(Task goal) From the first line to the last, copy the listing exactly and omit the images.

(Source material)
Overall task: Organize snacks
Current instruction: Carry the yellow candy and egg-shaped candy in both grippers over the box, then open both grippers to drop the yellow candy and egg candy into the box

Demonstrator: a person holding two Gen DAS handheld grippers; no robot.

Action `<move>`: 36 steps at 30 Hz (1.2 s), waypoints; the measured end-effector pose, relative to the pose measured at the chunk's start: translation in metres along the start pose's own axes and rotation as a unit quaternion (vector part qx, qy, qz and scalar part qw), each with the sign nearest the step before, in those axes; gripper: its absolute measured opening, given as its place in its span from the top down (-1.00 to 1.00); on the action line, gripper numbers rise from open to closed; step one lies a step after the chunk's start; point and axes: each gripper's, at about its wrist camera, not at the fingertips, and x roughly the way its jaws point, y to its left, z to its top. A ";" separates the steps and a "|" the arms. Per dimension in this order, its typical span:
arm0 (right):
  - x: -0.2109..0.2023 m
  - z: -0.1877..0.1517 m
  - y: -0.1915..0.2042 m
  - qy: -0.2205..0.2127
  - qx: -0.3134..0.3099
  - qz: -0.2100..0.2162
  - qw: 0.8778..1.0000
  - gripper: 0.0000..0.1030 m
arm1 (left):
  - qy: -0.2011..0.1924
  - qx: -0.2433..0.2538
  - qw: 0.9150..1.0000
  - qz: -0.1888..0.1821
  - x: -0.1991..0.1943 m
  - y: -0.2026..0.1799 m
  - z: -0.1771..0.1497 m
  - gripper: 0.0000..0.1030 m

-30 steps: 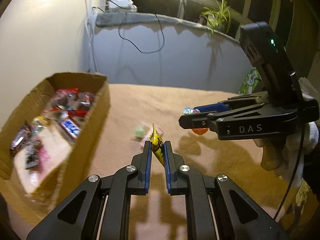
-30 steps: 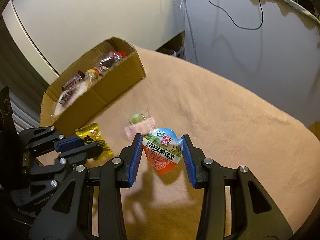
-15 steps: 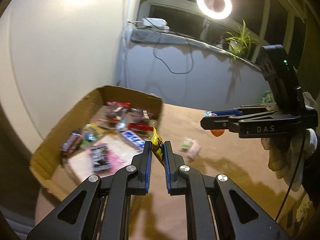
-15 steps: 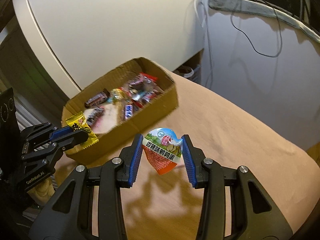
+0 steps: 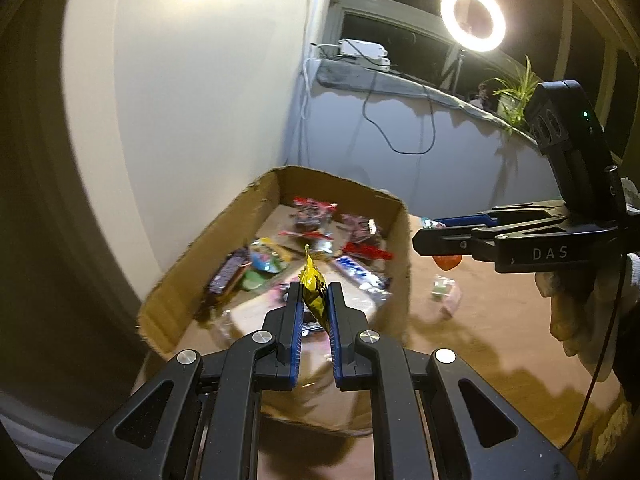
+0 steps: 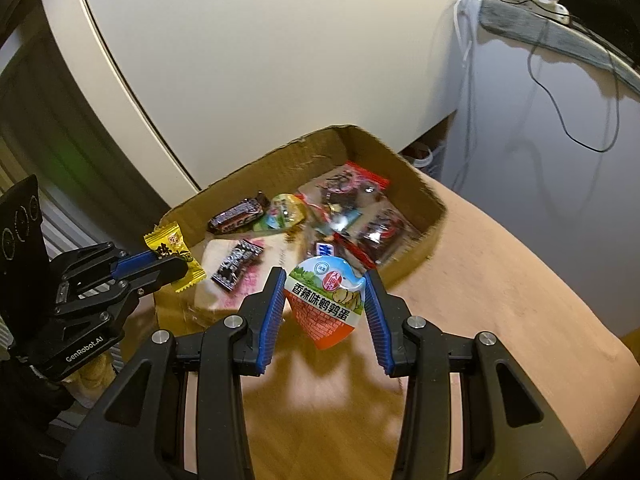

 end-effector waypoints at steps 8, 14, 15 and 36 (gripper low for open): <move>0.026 0.012 0.014 0.019 -0.012 0.006 1.000 0.20 | 0.002 -0.010 1.000 0.009 0.000 0.014 -0.002 0.80; 0.040 0.017 0.016 0.031 -0.013 0.003 0.999 0.20 | 0.006 -0.005 1.000 0.009 0.002 0.013 -0.004 0.80; 0.041 0.017 0.016 0.032 -0.014 0.003 0.999 0.20 | 0.007 -0.006 1.000 0.009 0.002 0.013 -0.004 0.80; 0.049 0.016 0.024 0.031 -0.021 -0.014 0.999 -0.44 | 0.003 -0.010 1.000 0.019 0.005 0.017 -0.002 0.13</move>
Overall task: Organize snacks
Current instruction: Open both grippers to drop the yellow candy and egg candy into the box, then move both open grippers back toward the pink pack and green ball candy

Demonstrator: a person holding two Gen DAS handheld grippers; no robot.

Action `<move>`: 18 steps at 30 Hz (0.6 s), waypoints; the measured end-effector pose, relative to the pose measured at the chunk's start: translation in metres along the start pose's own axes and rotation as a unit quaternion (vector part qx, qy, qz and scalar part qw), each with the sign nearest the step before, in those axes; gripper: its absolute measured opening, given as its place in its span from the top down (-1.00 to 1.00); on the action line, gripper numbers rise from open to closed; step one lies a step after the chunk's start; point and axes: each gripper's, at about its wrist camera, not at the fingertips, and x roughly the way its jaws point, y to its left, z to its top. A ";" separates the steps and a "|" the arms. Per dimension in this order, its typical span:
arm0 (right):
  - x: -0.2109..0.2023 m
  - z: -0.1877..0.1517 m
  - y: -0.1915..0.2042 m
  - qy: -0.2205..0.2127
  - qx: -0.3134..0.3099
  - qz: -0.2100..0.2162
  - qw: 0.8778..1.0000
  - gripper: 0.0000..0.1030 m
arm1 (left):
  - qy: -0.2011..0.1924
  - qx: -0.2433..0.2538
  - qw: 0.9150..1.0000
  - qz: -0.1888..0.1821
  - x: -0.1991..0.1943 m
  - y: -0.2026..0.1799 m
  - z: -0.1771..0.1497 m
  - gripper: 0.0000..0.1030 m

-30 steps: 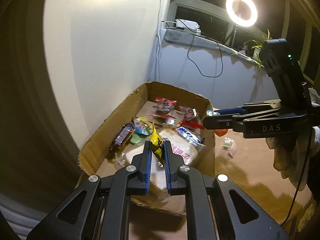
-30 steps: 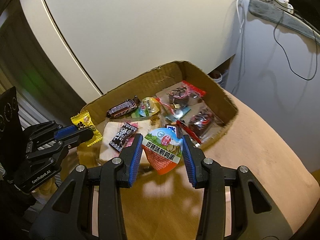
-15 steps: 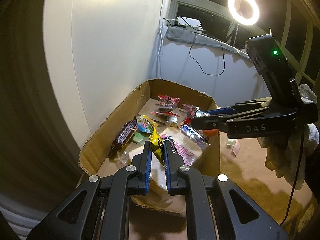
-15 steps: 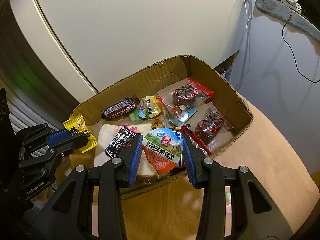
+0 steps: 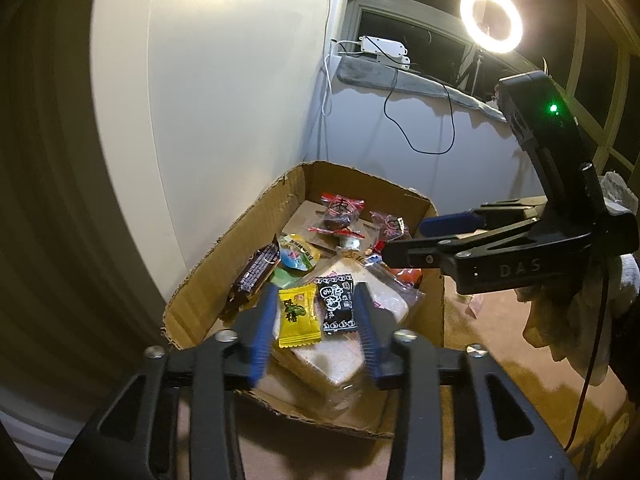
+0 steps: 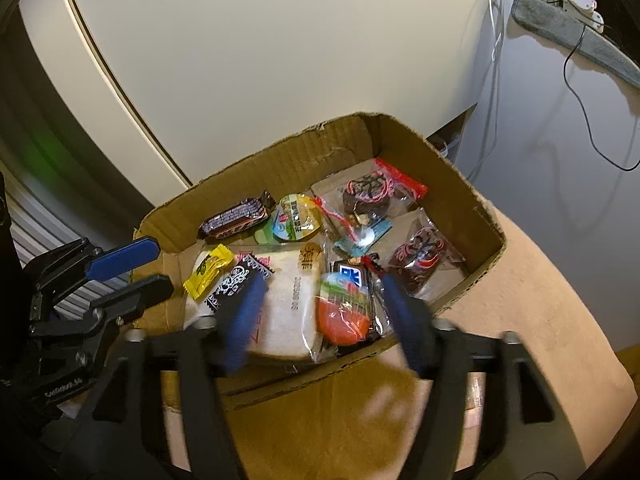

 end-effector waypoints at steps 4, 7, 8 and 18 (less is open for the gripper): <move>-0.004 0.000 0.000 -0.007 -0.002 -0.007 1.000 -0.57 | -0.003 0.002 1.000 0.004 -0.001 -0.002 0.000 -0.08; -0.006 -0.002 -0.001 -0.012 0.000 -0.011 1.000 -0.65 | -0.004 0.002 1.000 0.006 -0.001 -0.003 0.001 -0.14; -0.006 -0.002 -0.002 -0.013 0.002 -0.011 1.000 -0.65 | -0.005 0.002 1.000 0.006 -0.001 -0.003 0.001 -0.14; -0.022 -0.010 -0.014 -0.023 0.013 -0.017 0.999 -0.66 | -0.011 0.007 1.000 0.003 -0.006 -0.013 0.002 -0.18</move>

(Output)
Overall task: Organize snacks
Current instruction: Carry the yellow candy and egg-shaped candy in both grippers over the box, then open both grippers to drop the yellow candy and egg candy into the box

Demonstrator: a person holding two Gen DAS handheld grippers; no robot.

Action `<move>`: 36 steps at 30 Hz (1.2 s), waypoints; the measured end-effector pose, relative to the pose measured at the chunk's start: translation in metres along the start pose's own axes and rotation as a unit quaternion (vector part qx, qy, qz and scalar part qw), each with the sign nearest the step before, in those axes; gripper: its absolute measured opening, given as its place in its span from the top down (-1.00 to 1.00); on the action line, gripper numbers rise from open to closed; step one lies a step after the chunk's start; point and axes: each gripper's, at about its wrist camera, not at the fingertips, and x roughly the way its jaws point, y to its left, z to its top. A ";" separates the steps and a "|" the arms. Per dimension in this order, its typical span:
arm0 (right):
  - x: -0.2109..0.2023 m
  - z: -0.1877..0.1517 m
  - y: -0.1915..0.2042 m
  - qy: -0.2205..0.2127
  - qx: -0.3134..0.3099
  - qz: -0.2100..0.2162
  - qw: 0.8778..1.0000
  - gripper: 0.0000..0.1030 m
arm1 (left):
  - qy: -0.2011..0.1924
  - qx: -0.2433..0.2538
  - qw: 0.9150..1.0000
  - qz: -0.1888..0.1821
  - x: -0.1991..0.1943 m
  - y: -0.2026..0.1799 m
  - z: -0.1771..0.1497 m
  - gripper: 0.0000..0.1030 m

-30 steps: 
-30 steps: 
-15 steps: 
-15 steps: 
+0 steps: 
+0 steps: 

 end-effector waypoints at steps 8, 14, 15 and 36 (gripper low for open): <move>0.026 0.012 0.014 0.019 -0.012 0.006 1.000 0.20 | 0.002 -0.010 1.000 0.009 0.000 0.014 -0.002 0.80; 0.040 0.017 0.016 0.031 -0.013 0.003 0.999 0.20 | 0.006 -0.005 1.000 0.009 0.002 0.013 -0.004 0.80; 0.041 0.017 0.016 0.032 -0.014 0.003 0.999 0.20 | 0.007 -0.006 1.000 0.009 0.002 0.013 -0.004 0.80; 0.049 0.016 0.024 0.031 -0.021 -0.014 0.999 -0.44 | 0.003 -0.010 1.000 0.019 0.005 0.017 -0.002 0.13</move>
Overall task: Organize snacks
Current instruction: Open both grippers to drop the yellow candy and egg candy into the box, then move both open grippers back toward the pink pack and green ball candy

Demonstrator: a person holding two Gen DAS handheld grippers; no robot.

Action `<move>`: 18 steps at 30 Hz (0.6 s), waypoints; the measured end-effector pose, relative to the pose measured at the chunk's start: translation in metres along the start pose's own axes and rotation as a unit quaternion (vector part qx, qy, qz and scalar part qw), each with the sign nearest the step before, in those axes; gripper: its absolute measured opening, given as its place in its span from the top down (-1.00 to 1.00); on the action line, gripper numbers rise from open to closed; step one lies a step after the chunk's start; point and axes: each gripper's, at about its wrist camera, not at the fingertips, and x roughly the way its jaws point, y to its left, z to its top. A ";" separates the steps and a "|" the arms. Per dimension in this order, its typical span:
arm0 (right):
  - x: -0.2109..0.2023 m
  - z: -0.1877..0.1517 m
  - y: -0.1915..0.2042 m
  - qy: -0.2205..0.2127
  - qx: -0.3134..0.3099
  - qz: -0.2100..0.2162
  - qw: 0.8778..1.0000
  - gripper: 0.0000..0.1030 m
arm1 (left):
  - qy: -0.2011..0.1924
  - qx: -0.2433..0.2538
  - qw: 0.9150..1.0000
  - qz: -0.1888..0.1821
  - x: -0.1991..0.1943 m
  - y: -0.2026..0.1799 m
  - z: -0.1771..0.1497 m
  - gripper: 0.0000..0.1030 m

-30 steps: 
-30 steps: 
-15 steps: 
-15 steps: 
+0 steps: 
+0 steps: 

 end-effector waypoints at steps 4, 7, 8 and 18 (less is open for the gripper): <move>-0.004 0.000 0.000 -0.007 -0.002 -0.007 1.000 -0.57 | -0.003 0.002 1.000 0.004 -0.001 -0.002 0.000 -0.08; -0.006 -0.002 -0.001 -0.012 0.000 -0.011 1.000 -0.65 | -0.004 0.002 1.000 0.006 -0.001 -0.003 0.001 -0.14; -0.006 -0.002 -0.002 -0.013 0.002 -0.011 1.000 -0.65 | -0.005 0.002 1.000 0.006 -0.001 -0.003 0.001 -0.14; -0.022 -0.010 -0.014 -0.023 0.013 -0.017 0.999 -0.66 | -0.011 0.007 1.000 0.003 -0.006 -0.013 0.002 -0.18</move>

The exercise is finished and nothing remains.